(Beginning of Task data)

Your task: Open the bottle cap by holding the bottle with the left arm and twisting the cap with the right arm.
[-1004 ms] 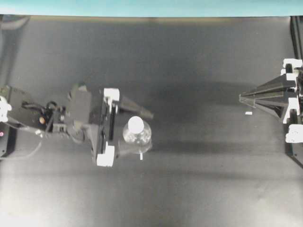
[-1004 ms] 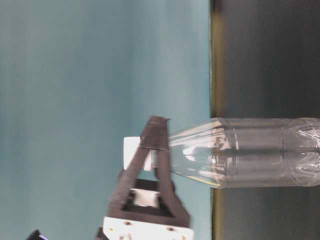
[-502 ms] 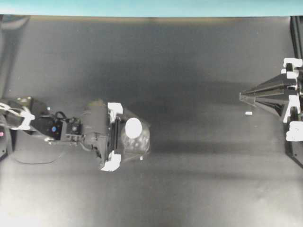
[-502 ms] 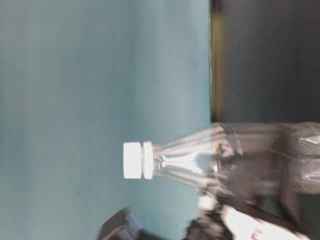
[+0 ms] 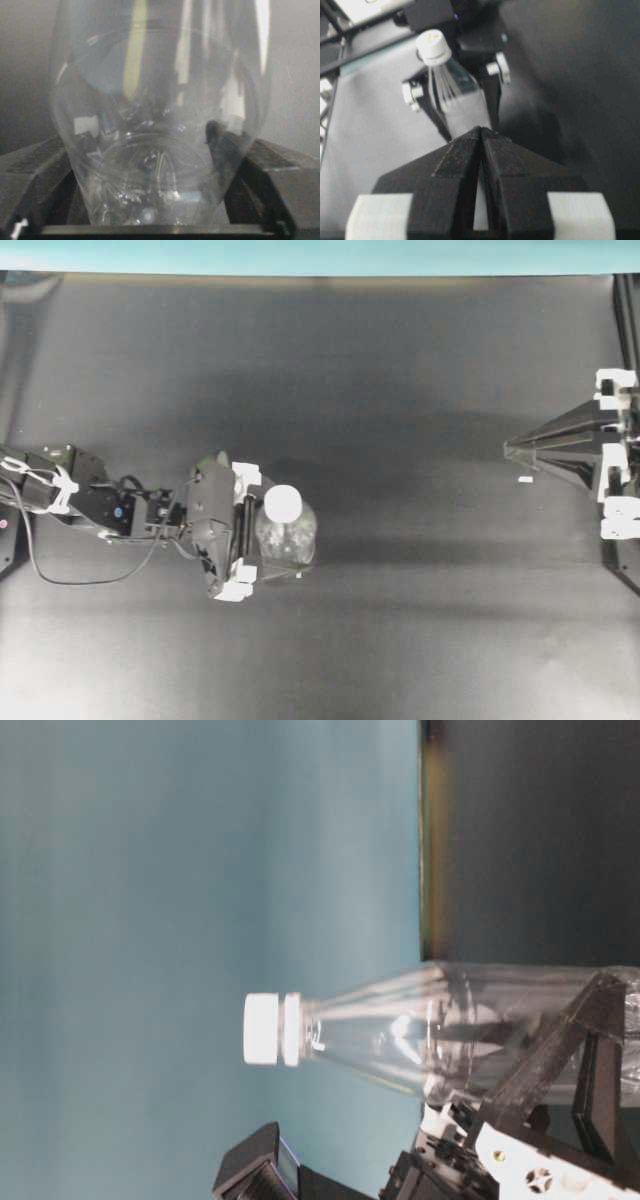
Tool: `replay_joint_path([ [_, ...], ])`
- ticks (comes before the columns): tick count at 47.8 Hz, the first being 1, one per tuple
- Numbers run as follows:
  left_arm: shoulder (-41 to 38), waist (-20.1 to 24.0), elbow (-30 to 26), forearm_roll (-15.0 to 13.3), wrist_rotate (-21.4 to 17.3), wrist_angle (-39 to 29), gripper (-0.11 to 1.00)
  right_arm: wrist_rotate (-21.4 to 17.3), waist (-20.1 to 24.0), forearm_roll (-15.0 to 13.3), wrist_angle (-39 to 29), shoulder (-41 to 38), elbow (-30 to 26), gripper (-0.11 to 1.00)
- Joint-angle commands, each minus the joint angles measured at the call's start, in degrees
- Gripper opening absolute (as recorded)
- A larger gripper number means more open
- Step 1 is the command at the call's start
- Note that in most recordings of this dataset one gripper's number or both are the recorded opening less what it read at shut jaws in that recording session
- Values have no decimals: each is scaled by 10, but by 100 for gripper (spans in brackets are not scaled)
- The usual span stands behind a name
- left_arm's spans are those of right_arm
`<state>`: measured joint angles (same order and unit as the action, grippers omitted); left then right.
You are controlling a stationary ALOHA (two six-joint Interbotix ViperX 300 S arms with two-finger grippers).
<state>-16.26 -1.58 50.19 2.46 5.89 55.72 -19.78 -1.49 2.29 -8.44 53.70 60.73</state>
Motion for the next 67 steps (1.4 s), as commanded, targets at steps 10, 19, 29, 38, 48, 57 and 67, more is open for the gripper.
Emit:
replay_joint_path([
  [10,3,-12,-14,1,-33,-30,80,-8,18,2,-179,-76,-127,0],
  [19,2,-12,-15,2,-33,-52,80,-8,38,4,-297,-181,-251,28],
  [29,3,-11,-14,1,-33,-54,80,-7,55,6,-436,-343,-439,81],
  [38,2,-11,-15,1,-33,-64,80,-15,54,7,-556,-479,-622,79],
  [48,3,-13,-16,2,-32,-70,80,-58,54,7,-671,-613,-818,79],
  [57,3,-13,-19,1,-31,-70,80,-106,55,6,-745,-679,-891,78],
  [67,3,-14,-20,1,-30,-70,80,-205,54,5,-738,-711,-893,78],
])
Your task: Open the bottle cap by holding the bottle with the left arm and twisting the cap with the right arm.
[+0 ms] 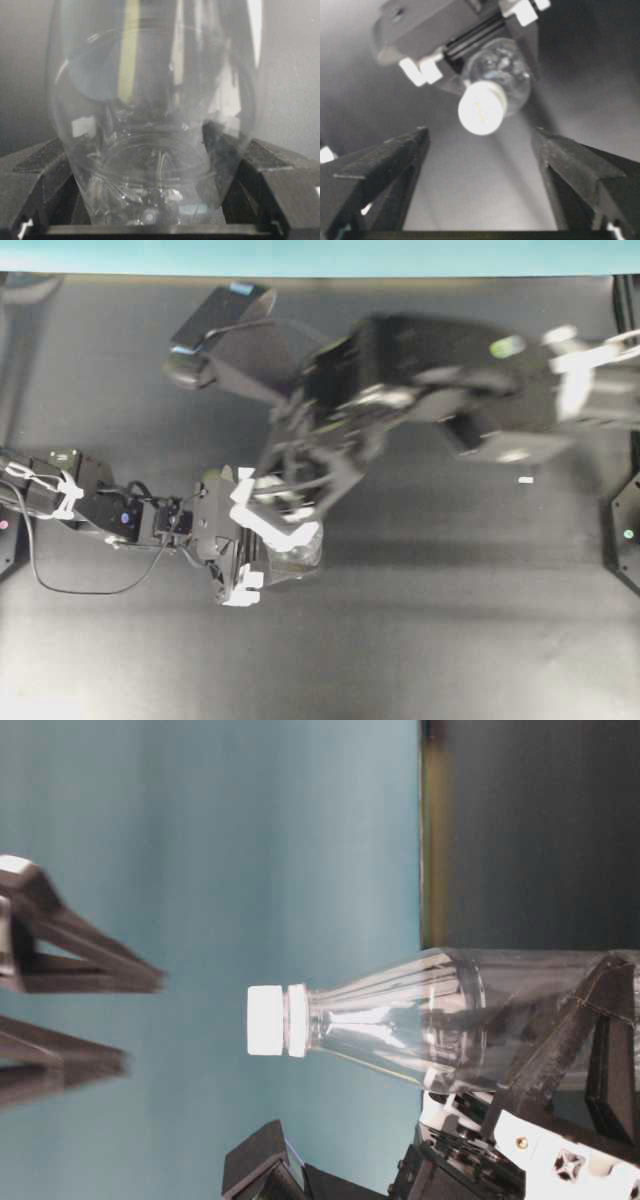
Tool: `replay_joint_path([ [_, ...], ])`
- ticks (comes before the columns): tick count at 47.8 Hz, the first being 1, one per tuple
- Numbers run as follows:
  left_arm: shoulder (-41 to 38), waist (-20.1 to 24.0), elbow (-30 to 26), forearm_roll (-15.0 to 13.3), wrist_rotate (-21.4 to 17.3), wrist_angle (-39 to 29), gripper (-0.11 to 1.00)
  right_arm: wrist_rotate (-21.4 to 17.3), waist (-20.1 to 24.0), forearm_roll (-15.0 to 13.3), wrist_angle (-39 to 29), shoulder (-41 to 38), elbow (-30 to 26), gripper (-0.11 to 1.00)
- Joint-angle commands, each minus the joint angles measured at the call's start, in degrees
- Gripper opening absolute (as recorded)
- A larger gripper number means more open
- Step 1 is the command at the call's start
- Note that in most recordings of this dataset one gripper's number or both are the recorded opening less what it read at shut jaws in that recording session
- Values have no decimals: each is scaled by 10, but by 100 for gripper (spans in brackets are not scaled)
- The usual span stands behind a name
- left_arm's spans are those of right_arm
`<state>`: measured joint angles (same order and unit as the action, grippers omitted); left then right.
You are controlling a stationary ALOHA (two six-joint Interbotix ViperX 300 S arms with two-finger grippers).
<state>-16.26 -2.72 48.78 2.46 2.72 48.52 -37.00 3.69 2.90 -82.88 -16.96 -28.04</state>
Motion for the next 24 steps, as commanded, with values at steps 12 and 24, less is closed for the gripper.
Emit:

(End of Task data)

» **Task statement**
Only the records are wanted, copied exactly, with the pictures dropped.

» **Your response**
Your task: Open the bottle cap by holding the bottle with the left arm and twisting the cap with the right arm.
[-1004 ms] 
[-1004 ms] 
[-502 ms] 
[-502 ms] 
[+0 ms] 
Tool: `replay_joint_path([ [_, ...], ])`
- ticks (comes before the columns): tick count at 47.8 Hz, the first being 1, one per tuple
- Numbers run as follows:
  left_arm: shoulder (-41 to 38), waist (-20.1 to 24.0), elbow (-30 to 26), forearm_roll (-15.0 to 13.3), wrist_rotate (-21.4 to 17.3), wrist_angle (-39 to 29), gripper (-0.11 to 1.00)
  right_arm: wrist_rotate (-21.4 to 17.3), waist (-20.1 to 24.0), forearm_roll (-15.0 to 13.3), wrist_angle (-39 to 29), shoulder (-41 to 38), elbow (-30 to 26), gripper (-0.11 to 1.00)
- Joint-angle commands, each minus the joint angles measured at the call's start, in degrees
- Gripper opening absolute (as recorded)
- A larger gripper number means more open
- Step 1 is the command at the call's start
- Note that in most recordings of this dataset one gripper's number or both are the recorded opening less what it read at shut jaws in that recording session
- Values have no decimals: each is scaled by 10, but by 100 for gripper (spans in brackets are not scaled)
- The usual span stands behind a name
- left_arm's spans are those of right_arm
`<state>`: measured joint angles (same order and unit as the action, grippers omitted); left then right.
You are controlling a stationary ALOHA (two six-joint Interbotix ViperX 300 S arms with two-finger grippers).
<state>-16.26 -1.58 50.19 2.46 5.89 55.72 -19.78 -1.49 2.29 -8.44 53.70 60.73</state>
Motion for the next 67 steps (1.4 s), as commanded, targets at steps 10, 19, 29, 38, 48, 57 and 67, more is open for the gripper.
Emit:
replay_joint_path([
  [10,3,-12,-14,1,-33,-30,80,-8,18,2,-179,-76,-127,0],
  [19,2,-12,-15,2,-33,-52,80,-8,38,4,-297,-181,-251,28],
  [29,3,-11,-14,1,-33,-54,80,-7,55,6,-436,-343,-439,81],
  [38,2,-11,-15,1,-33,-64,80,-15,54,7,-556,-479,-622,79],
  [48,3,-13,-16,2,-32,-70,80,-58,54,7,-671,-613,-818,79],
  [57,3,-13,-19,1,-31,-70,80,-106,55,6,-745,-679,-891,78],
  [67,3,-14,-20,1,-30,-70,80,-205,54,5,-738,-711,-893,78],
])
Your task: Open the bottle cap by holding the bottle with the left arm and twisting the cap with the right arm.
[+0 ms] 
Tool: `replay_joint_path([ [_, ...], ])`
- ticks (comes before the columns): tick count at 47.8 Hz, the first being 1, one per tuple
- Numbers run as follows:
  left_arm: shoulder (-41 to 38), waist (-20.1 to 24.0), elbow (-30 to 26), forearm_roll (-15.0 to 13.3), wrist_rotate (-21.4 to 17.3), wrist_angle (-39 to 29), gripper (-0.11 to 1.00)
  right_arm: wrist_rotate (-21.4 to 17.3), waist (-20.1 to 24.0), forearm_roll (-15.0 to 13.3), wrist_angle (-39 to 29), shoulder (-41 to 38), elbow (-30 to 26), gripper (-0.11 to 1.00)
- Joint-angle commands, each minus the joint angles measured at the call's start, in degrees
- Gripper opening absolute (as recorded)
- A larger gripper number means more open
- Step 1 is the command at the call's start
- Note that in most recordings of this dataset one gripper's number or both are the recorded opening less what it read at shut jaws in that recording session
- Values have no decimals: each is scaled by 10, but by 100 for gripper (spans in brackets are not scaled)
- The usual span stands behind a name
- left_arm's spans are those of right_arm
`<state>`: measured joint angles (same order and unit as the action, grippers omitted); left then right.
You are controlling a stationary ALOHA (two six-joint Interbotix ViperX 300 S arms with two-finger grippers).
<state>-16.26 -2.72 48.78 2.46 2.72 48.52 -37.00 3.69 2.90 -82.88 -16.96 -28.04</state>
Motion for the next 24 steps, as commanded, with values at steps 12 and 24, less is closed for the gripper.
Emit:

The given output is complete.